**Work item:** Find each line in the following listing that has the string "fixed", then state the count and nothing else.

[[ Collected material open ]]

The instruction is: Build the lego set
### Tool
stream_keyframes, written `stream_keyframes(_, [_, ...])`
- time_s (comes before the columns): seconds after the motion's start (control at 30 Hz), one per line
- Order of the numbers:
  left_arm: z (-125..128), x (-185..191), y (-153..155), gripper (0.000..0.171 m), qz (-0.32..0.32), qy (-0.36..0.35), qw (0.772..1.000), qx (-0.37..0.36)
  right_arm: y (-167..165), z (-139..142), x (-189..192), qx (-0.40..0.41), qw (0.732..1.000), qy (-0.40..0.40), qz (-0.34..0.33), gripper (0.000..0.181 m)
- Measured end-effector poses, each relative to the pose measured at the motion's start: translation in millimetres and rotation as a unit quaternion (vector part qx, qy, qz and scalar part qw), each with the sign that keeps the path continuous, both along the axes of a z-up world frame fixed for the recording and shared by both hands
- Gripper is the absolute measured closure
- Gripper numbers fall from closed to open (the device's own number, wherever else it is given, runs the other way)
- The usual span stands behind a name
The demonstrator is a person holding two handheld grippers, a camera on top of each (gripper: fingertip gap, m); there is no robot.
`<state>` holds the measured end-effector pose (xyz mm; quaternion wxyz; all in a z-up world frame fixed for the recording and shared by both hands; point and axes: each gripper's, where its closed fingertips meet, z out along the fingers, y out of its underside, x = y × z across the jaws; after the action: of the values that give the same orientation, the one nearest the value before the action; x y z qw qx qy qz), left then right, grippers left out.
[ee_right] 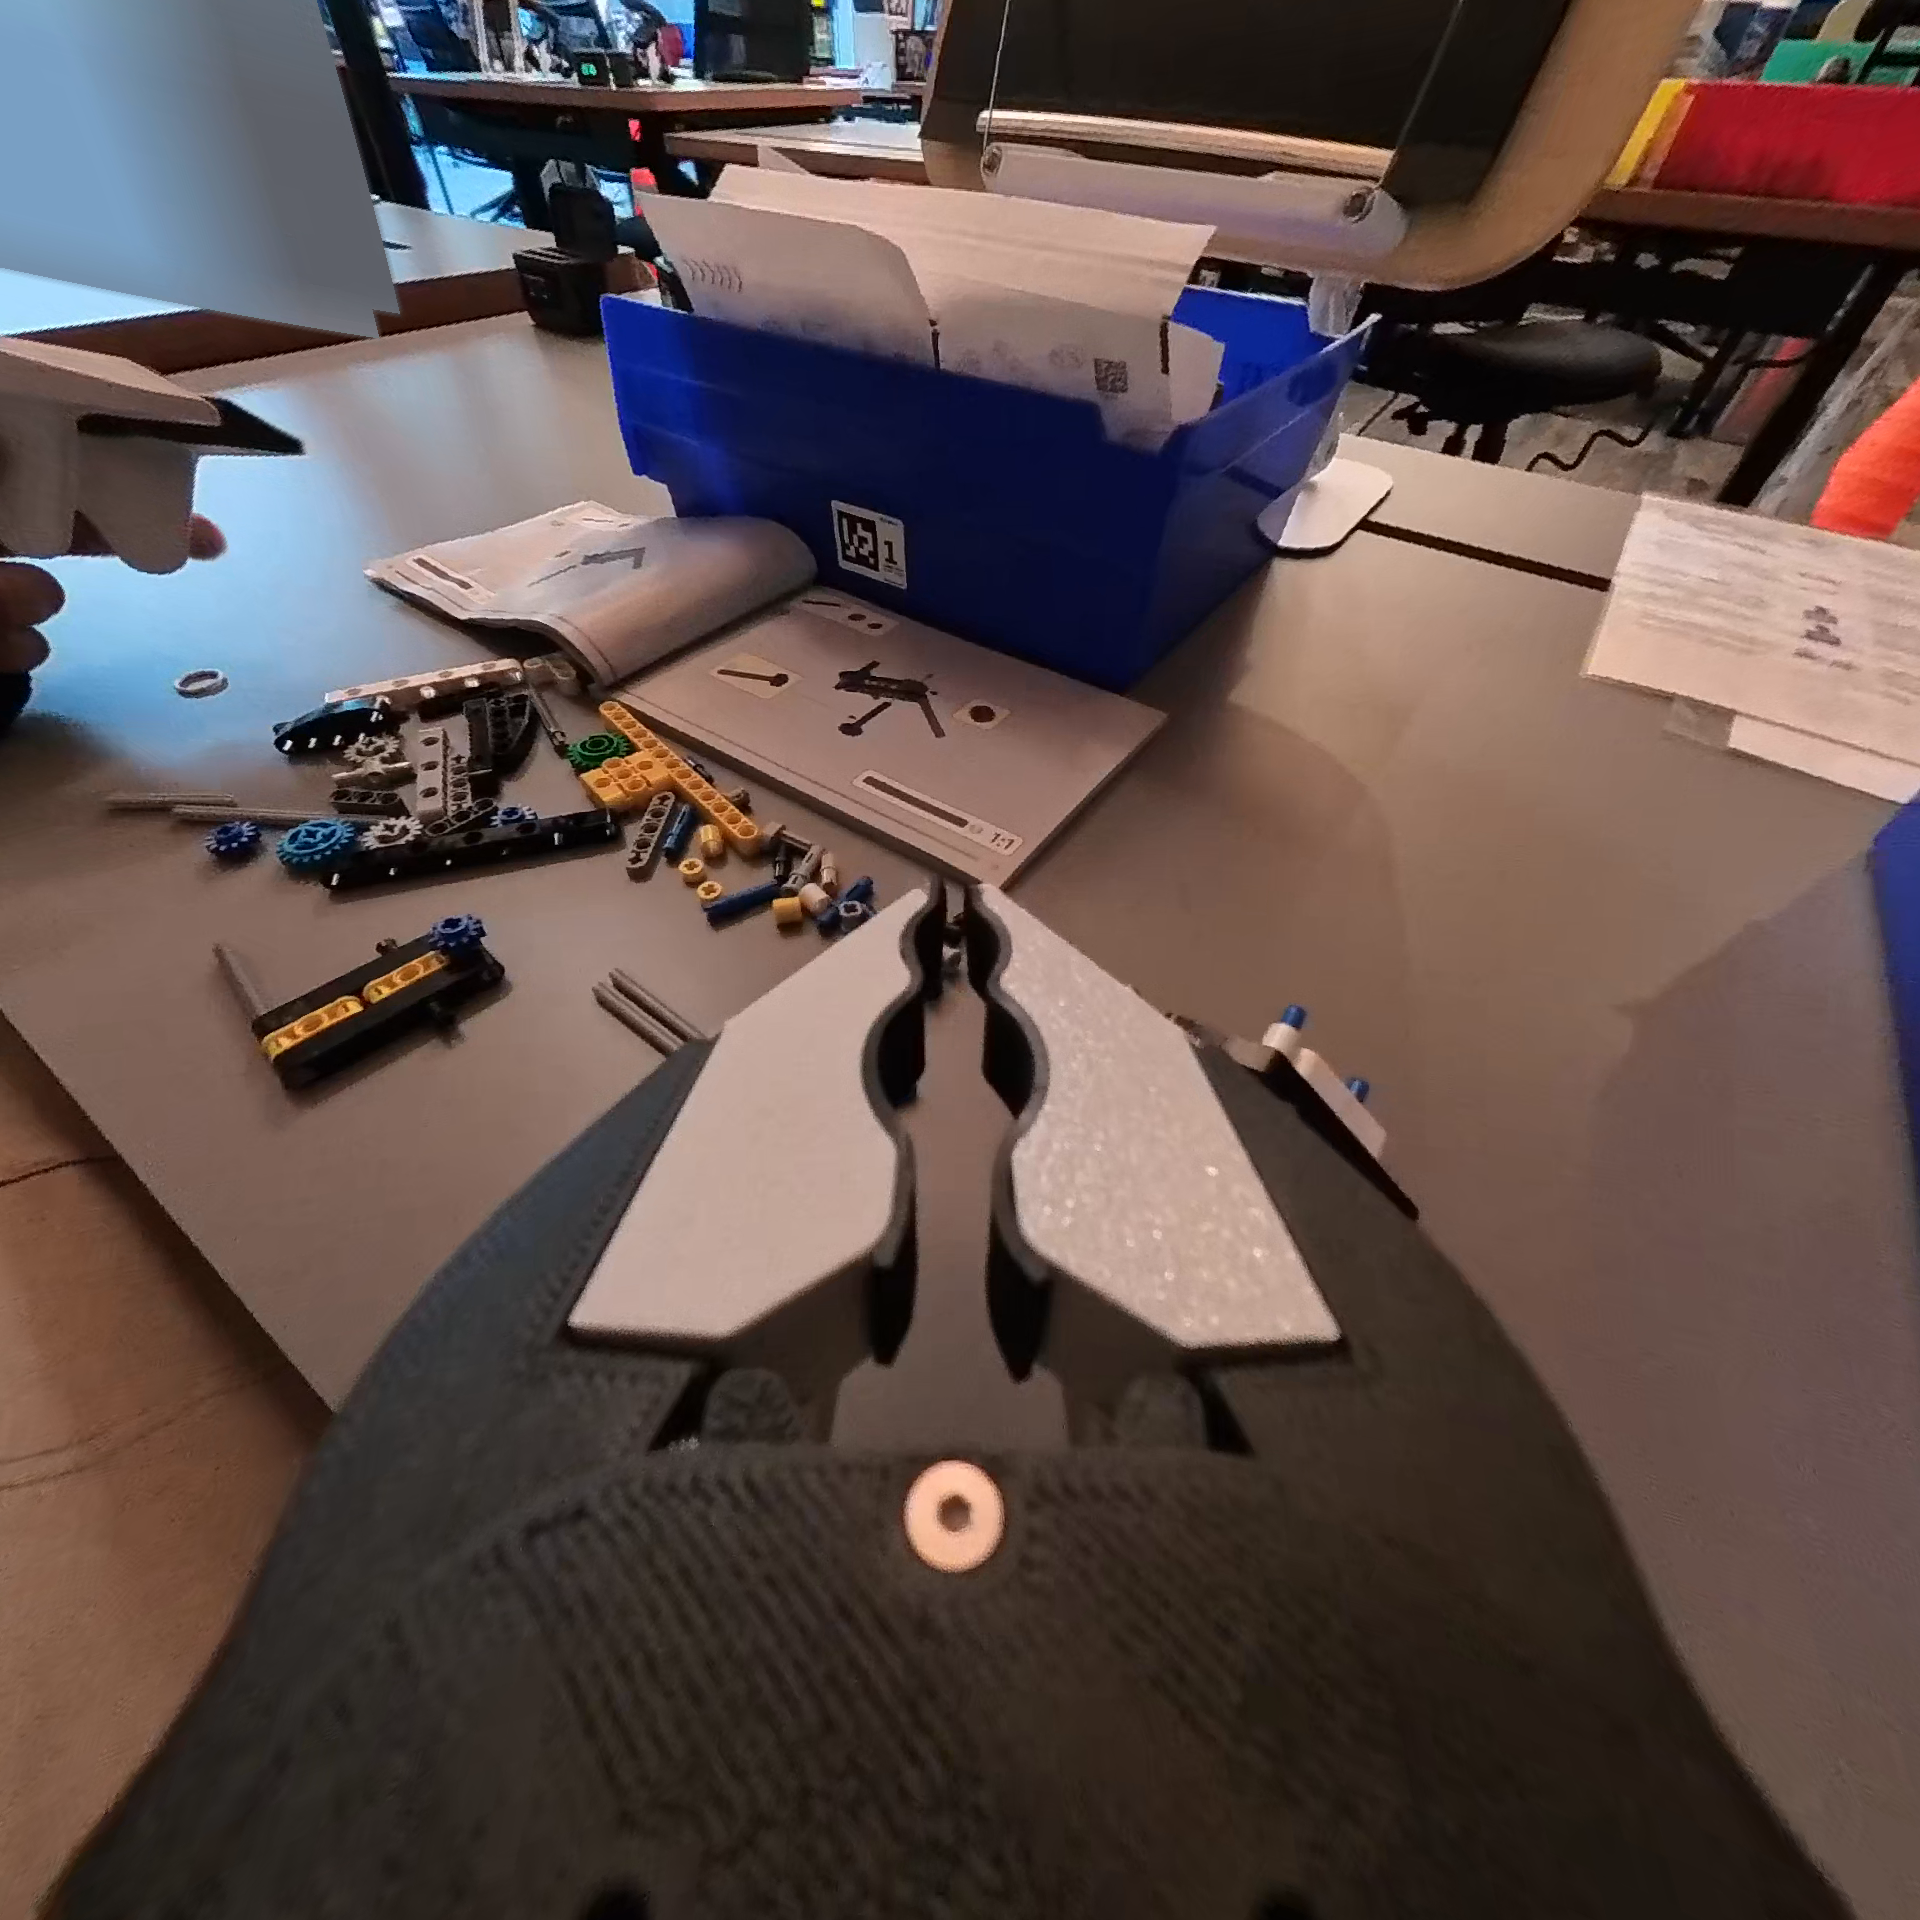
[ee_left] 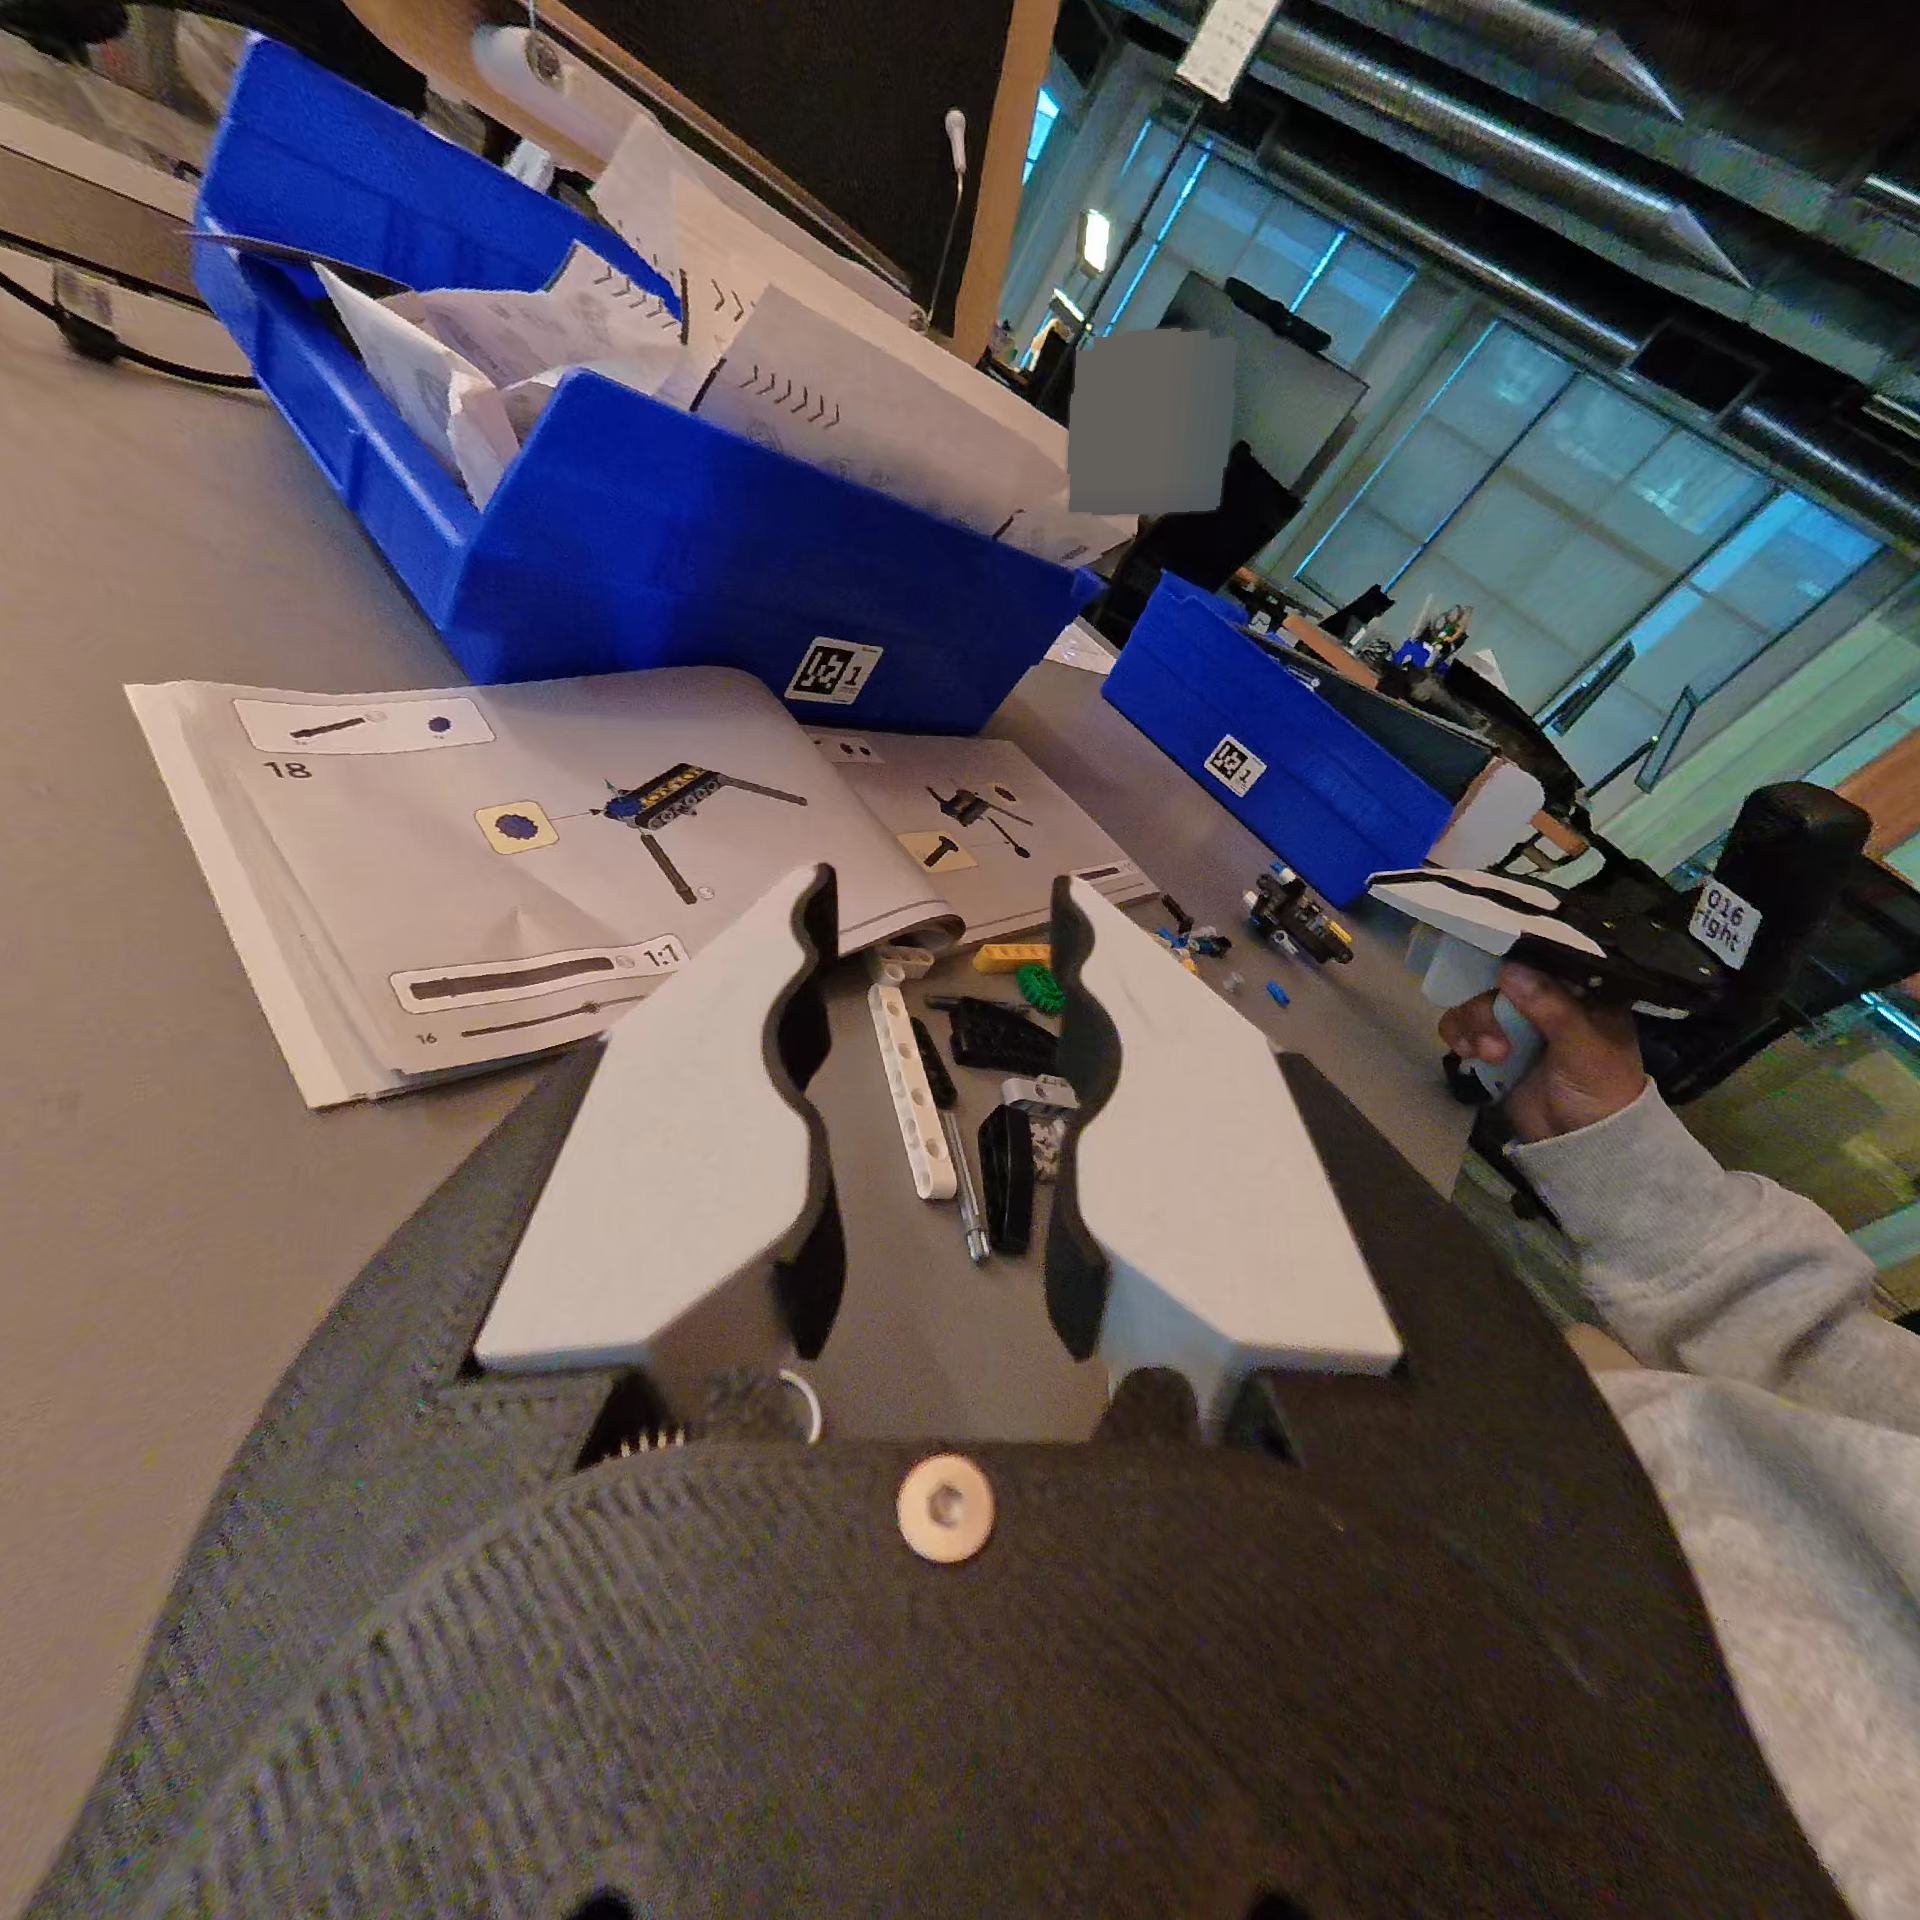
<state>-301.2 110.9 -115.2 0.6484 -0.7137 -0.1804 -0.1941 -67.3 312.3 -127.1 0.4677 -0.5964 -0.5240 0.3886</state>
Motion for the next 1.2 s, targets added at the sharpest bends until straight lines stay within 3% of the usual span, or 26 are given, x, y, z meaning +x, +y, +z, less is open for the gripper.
stream_keyframes(1.2, [-4.4, 3.6, 2.7, 0.129, -0.006, -0.003, 1.0, -0.015, 3.2, -6.2, -7.3, -0.022, 1.0, -0.017, -0.002, 0.18])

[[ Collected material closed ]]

**Your response:** 2